● **ACTIVITY**:
From the line that contains "<point>308,322</point>" through the line that contains "<point>247,97</point>", output every line of the listing below exactly and leave out all the rest.

● **MATERIAL FOR THIS EXERCISE**:
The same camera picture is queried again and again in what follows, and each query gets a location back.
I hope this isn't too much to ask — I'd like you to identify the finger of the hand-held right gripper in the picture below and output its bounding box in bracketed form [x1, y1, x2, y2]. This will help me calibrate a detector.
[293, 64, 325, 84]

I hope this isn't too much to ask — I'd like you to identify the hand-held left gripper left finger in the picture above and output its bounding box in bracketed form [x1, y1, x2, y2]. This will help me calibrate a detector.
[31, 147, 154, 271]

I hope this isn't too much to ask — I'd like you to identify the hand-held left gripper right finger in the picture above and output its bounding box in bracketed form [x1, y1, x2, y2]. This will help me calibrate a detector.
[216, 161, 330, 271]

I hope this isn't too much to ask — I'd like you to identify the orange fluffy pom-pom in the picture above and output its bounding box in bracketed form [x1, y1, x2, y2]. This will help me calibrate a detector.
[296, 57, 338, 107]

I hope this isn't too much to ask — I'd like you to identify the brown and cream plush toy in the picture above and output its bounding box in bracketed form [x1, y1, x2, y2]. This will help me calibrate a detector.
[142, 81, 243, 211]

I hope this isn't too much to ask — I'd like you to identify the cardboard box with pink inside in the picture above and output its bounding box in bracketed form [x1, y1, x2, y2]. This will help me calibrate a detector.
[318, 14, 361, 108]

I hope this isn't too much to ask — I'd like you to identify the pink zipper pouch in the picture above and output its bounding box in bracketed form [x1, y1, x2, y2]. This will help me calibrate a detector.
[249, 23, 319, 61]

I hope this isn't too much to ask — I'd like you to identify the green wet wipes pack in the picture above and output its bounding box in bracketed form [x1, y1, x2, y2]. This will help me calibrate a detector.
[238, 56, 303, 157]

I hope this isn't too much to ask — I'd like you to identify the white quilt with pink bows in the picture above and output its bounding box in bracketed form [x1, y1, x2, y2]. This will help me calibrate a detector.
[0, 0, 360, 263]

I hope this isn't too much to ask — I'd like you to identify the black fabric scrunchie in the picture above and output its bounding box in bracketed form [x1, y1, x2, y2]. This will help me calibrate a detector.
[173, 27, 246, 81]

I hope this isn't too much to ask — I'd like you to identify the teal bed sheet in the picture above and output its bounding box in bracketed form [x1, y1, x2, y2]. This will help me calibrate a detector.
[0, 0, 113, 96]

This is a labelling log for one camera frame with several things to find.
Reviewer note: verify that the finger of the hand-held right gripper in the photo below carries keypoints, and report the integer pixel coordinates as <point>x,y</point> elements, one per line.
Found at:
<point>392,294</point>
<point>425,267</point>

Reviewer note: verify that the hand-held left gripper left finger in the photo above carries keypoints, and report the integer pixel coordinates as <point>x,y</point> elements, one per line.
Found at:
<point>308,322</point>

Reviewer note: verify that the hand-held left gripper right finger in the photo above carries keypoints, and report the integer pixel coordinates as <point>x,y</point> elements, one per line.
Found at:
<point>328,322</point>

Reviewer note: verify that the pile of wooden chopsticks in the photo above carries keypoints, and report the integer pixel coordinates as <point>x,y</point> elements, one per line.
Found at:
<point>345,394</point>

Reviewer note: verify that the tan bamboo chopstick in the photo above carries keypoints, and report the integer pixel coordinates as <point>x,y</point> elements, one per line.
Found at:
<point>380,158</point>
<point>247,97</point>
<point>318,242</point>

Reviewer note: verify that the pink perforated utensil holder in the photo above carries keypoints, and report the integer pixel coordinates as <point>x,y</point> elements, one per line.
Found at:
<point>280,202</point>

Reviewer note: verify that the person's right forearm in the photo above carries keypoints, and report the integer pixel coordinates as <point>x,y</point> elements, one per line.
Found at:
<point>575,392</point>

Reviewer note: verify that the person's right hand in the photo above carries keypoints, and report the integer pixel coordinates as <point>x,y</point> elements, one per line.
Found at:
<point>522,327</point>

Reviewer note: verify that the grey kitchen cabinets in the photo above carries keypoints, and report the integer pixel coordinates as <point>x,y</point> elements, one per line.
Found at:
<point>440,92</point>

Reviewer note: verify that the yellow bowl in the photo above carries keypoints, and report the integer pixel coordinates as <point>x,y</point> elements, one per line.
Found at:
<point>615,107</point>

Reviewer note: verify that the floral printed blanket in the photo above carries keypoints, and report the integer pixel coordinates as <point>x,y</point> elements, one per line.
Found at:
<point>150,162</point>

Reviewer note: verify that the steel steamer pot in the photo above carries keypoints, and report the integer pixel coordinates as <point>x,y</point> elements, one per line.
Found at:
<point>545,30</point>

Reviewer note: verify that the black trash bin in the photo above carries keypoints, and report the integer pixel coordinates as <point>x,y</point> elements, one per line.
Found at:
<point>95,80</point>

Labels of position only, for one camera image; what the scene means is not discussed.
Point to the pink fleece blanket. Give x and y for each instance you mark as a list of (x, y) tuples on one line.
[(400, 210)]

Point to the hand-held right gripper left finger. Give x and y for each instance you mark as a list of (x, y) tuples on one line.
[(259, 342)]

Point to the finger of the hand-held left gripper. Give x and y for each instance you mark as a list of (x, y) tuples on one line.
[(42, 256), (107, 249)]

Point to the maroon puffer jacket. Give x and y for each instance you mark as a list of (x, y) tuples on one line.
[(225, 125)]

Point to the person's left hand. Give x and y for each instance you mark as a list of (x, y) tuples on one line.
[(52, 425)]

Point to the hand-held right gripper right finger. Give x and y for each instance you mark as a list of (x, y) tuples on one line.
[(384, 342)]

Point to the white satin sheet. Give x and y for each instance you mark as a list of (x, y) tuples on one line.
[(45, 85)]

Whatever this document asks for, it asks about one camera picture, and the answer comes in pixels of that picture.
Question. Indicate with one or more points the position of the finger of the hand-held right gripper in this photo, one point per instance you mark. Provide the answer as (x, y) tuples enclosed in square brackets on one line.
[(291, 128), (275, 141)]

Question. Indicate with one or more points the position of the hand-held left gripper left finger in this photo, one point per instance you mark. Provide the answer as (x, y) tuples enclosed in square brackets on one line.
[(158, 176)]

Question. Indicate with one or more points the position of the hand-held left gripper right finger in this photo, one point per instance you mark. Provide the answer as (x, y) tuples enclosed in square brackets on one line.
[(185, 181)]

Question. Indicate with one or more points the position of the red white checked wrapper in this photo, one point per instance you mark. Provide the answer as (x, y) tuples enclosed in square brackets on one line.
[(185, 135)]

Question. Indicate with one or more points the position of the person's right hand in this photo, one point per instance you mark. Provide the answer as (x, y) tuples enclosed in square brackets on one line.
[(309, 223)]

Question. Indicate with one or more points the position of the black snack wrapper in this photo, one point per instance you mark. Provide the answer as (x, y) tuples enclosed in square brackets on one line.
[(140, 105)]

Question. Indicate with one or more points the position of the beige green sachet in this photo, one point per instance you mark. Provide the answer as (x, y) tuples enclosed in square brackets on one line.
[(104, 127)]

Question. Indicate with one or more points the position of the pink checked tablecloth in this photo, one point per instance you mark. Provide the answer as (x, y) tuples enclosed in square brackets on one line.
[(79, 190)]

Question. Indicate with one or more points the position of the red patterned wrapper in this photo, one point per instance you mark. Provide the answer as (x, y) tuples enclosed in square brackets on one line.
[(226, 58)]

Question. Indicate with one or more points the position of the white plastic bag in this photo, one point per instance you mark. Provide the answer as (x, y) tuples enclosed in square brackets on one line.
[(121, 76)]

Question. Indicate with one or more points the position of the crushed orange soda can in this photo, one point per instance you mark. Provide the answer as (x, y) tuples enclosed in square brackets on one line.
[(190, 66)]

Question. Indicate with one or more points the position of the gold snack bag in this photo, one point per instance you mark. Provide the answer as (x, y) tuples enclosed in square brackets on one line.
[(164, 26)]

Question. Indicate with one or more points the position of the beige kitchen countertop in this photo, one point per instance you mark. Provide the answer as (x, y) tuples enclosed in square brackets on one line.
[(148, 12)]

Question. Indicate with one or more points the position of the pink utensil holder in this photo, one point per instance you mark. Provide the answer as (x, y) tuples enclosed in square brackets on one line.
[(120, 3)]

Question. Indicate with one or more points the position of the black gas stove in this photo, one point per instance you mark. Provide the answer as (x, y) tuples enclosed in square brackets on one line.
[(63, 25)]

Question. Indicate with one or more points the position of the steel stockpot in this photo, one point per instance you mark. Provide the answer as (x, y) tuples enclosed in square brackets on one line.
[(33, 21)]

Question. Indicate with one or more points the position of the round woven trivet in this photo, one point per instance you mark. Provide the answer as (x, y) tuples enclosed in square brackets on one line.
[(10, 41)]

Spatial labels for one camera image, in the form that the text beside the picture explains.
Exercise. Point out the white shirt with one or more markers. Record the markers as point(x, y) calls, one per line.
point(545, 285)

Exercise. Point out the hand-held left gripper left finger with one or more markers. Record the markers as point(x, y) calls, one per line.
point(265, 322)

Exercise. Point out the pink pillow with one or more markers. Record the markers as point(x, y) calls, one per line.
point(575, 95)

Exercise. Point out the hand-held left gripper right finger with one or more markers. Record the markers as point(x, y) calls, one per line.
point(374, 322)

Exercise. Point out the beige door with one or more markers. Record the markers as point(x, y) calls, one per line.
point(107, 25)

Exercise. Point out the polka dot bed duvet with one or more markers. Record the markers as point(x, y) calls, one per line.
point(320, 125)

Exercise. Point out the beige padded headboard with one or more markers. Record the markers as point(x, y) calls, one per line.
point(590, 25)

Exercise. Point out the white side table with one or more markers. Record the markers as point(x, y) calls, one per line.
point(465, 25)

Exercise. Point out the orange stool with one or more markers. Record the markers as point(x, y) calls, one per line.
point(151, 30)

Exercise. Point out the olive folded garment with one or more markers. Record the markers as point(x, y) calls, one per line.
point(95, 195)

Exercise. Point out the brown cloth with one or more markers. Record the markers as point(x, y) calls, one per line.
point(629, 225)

● **RESULT**:
<point>308,322</point>

Reviewer note: verify that the hand-held left gripper right finger in the photo above carries keypoints, and report the integer pixel coordinates as <point>x,y</point> elements, one per line.
Found at:
<point>328,322</point>

Reviewer note: verify that the pile of wooden chopsticks in the photo above carries keypoints, and report the integer pixel coordinates as <point>x,y</point> elements, one per line.
Found at:
<point>345,394</point>

Reviewer note: verify that the tan bamboo chopstick in the photo above carries keypoints, and report the integer pixel coordinates as <point>x,y</point> elements, one per line.
Found at:
<point>380,158</point>
<point>247,97</point>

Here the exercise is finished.